▶ [Try it]
Where the records hold the string "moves", show the whole line it sits on.

[[ Data to examine open ]]

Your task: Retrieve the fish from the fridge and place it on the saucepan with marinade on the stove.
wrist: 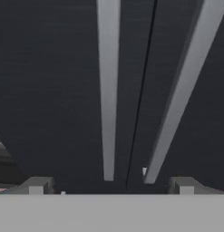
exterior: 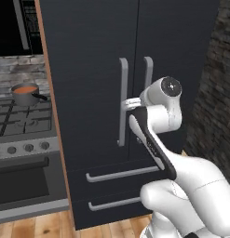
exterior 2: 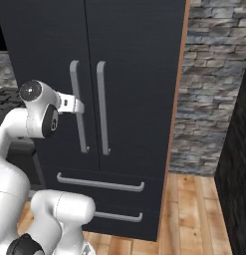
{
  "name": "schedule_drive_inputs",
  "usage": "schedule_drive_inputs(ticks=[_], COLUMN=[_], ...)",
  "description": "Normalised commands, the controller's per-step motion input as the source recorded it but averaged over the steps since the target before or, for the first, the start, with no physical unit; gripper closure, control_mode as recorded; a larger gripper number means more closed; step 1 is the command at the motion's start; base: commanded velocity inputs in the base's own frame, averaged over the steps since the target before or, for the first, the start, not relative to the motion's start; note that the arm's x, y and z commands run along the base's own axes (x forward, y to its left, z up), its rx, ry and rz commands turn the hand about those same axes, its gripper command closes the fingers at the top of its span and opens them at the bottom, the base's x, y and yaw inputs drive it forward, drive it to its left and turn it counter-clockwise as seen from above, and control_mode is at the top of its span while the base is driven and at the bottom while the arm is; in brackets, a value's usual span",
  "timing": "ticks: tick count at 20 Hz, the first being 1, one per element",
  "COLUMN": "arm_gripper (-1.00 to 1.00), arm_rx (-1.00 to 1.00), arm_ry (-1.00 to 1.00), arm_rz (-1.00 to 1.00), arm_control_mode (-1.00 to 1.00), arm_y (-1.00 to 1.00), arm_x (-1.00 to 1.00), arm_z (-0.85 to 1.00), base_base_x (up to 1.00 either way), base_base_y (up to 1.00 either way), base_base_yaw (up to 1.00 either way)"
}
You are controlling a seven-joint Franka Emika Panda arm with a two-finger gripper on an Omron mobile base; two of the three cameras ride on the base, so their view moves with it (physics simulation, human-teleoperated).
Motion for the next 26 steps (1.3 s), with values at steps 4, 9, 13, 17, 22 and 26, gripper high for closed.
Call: schedule_drive_inputs(ticks=[4, 9, 13, 17, 22, 26], arm_gripper=[-1.00, -1.00, -1.00, -1.00, -1.00, -1.00], arm_rx=[0.00, 0.00, 0.00, 0.00, 0.00, 0.00], arm_ry=[0.00, 0.00, 0.00, 0.00, 0.00, 0.00], arm_rz=[0.00, 0.00, 0.00, 0.00, 0.00, 0.00], arm_control_mode=[-1.00, -1.00, -1.00, -1.00, -1.00, -1.00], arm_y=[0.00, 0.07, 0.09, 0.13, 0.06, 0.01], arm_x=[0.46, 0.49, 0.53, 0.53, 0.53, 0.59], arm_z=[-0.01, -0.07, -0.11, -0.15, -0.12, -0.10], base_base_x=[0.00, 0.00, 0.00, 0.00, 0.00, 0.00], base_base_y=[0.00, 0.00, 0.00, 0.00, 0.00, 0.00], base_base_yaw=[0.00, 0.00, 0.00, 0.00, 0.00, 0.00])
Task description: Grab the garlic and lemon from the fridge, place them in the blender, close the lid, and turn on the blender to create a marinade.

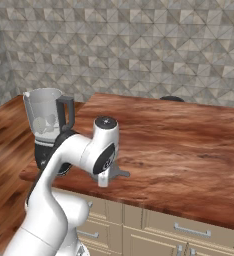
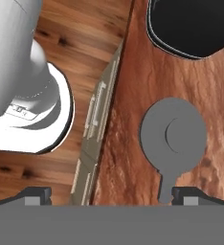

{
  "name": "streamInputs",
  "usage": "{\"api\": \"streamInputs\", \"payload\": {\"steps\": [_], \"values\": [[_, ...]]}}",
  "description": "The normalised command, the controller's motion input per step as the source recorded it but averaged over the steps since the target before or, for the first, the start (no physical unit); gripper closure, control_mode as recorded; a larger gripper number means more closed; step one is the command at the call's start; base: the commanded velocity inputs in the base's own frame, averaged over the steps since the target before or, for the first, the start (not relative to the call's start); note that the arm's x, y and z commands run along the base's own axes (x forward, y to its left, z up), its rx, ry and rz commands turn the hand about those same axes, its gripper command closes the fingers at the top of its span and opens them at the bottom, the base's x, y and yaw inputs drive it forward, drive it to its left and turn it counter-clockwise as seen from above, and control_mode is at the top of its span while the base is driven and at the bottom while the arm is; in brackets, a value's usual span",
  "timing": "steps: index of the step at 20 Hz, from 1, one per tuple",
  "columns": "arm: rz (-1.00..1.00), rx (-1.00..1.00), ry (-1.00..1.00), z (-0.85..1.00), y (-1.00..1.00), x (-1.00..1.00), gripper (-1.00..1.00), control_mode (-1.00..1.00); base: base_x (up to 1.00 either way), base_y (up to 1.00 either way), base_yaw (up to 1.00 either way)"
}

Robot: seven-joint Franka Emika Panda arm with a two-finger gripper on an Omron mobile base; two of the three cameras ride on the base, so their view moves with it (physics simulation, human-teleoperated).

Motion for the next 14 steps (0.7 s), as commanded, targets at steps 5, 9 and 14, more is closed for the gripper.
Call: {"api": "streamInputs", "payload": {"steps": [5,9,14], "values": [[-0.03,0.03,0.00,-0.02,0.05,0.28,-1.00,-1.00,0.00,0.00,0.00],[0.00,0.03,0.00,0.00,-0.01,0.33,-1.00,-1.00,0.00,0.00,0.00],[0.00,0.01,0.01,-0.13,-0.01,0.25,-1.00,-1.00,0.00,0.00,0.00]]}}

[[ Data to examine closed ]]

▶ [Your solution]
You are controlling a seven-joint Franka Emika Panda arm with a two-finger gripper on an Omron mobile base; two of the three cameras ride on the base, so their view moves with it (physics simulation, human-teleoperated).
Robot: seven-joint Franka Emika Panda arm with a two-finger gripper on an Omron mobile base; two of the three cameras ride on the base, so their view moves with it (physics simulation, human-teleoperated).

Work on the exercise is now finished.